Wow, that's rough. I have a sister who's suffered from CMT for years now. Her wrists and ankles are fried. She's 60 and has been walking with a cane for several years now because of it. I have to wonder if it impaired his playing. I never really followed Victor Baily, so I don't know what he's been up to in recent years.

Dave W

Tom, the article I saw said that it had severely affected his playing.

Hörnisse

R.I.P.  :sad:  Bass Player featured him in a cover story March 2016.  The guy was incredibly talented.  A drummer at 10 and then started playing bass at 15 and was in Weather Report by age 20!  My favorite question/answer from that interview:

Q: When the blowing commenced, what was it like to follow Wayne and Joe?

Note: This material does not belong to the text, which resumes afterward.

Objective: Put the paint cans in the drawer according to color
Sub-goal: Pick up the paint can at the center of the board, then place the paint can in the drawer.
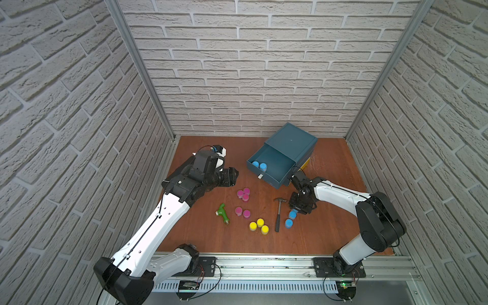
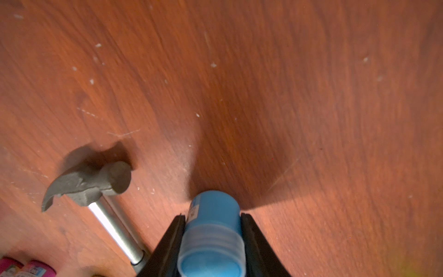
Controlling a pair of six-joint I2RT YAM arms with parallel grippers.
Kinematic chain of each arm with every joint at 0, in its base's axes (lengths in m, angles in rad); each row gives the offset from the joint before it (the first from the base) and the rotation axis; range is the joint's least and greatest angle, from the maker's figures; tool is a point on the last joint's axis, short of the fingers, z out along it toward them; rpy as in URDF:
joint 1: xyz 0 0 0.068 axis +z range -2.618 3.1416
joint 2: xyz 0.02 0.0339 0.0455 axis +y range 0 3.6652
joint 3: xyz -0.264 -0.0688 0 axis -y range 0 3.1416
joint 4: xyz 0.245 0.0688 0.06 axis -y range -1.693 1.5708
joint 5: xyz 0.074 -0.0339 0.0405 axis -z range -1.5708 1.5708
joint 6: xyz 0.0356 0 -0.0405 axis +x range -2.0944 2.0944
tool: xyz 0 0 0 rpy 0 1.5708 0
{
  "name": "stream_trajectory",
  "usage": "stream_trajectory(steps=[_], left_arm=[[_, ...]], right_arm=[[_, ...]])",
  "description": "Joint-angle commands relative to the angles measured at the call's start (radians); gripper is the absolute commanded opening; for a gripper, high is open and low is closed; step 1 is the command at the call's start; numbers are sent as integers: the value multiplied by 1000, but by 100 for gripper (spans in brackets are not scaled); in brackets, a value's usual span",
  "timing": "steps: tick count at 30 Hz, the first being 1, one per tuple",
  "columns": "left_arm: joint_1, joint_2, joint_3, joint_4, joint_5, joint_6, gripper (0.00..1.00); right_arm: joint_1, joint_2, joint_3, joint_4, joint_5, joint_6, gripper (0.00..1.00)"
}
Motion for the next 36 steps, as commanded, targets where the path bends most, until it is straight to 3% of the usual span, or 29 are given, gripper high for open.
stream_trajectory(steps=[1,6,9,14,19,25,36], left_arm=[[-9,-18,-4,20,0,-4,69],[-11,-22,-8,23,-4,-8,69],[-12,-25,-13,26,-7,-10,69],[-15,-30,-21,27,-8,-9,69],[-15,-22,-20,30,-4,-5,69],[-15,-9,-10,37,0,-3,69],[-26,3,14,24,-9,-5,68]], right_arm=[[-4,-15,-6,-37,46,-11,32],[-3,-74,24,-142,111,-27,11],[-1,-148,69,-235,169,-47,4],[7,-266,237,-394,253,-123,2],[31,-282,474,-492,294,-232,2],[75,-187,740,-498,242,-358,2],[140,183,1188,-604,137,-478,2]])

A: It was a challenge from the start, because I was practicing bebop at the time, and Joe would say, "Don't play any bebop on my bandstand--Wayne and I already did that."  But the glaring difference was I had only been playing for six years, so I sounded like I was trying; they never sounded like they were trying.  Wayne was so brilliant.  I'll never forget, there's a song on Domino Theory called "Blue Sound--Note 3," a slow ballad in F minor.  Although it didn't make it onto the album that way, in rehearsals I would solo on it before Wayne; I'd play a million notes, everything under the sun.  One day after my solo he turned around and looked me right in the eyes and played three chromatic notes, A flat, A, and B flat.  Then he proceeded to play those three notes in so many different ways, with like a bar and a half between each phrase.  It was so profound, it completely wiped out what I had played!  He was basically telling me, you just played a whole bunchy of stuff, now check this out.  Those guys were at the level where they spoke through their instruments, while I was playing stuff I had worked out and practiced.

uwe

What a horrible way to go for someone whose hands must have meant everything to him.
We've taken too much for granted ... and all the time it had grown ...
From techno seeds we first planted ... evolved a mind of its own ...

4stringer77

The news was a shock to me. It didn't seem too long ago someone shared this video of him playing a Coltrane solo. It was filmed about two years ago. If he was ailing at the time, it wasn't very evident.
Contrary to what James Bond says, a good Gibson should be stirred, not shaken.

Dave W

Quote from: 4stringer77 on November 17, 2016, 07:32:05 AM
The news was a shock to me. It didn't seem too long ago someone shared this video of him playing a Coltrane solo. It was filmed about two years ago. If he was ailing at the time, it wasn't very evident.

I can't find the article I referred to earlier, but it obviously was no secret. According to this article from a year ago, he was no longer able to perform.

Victor Bailey Faces Challenges; Stays Strong

And there was a fundraiser for him earlier this year.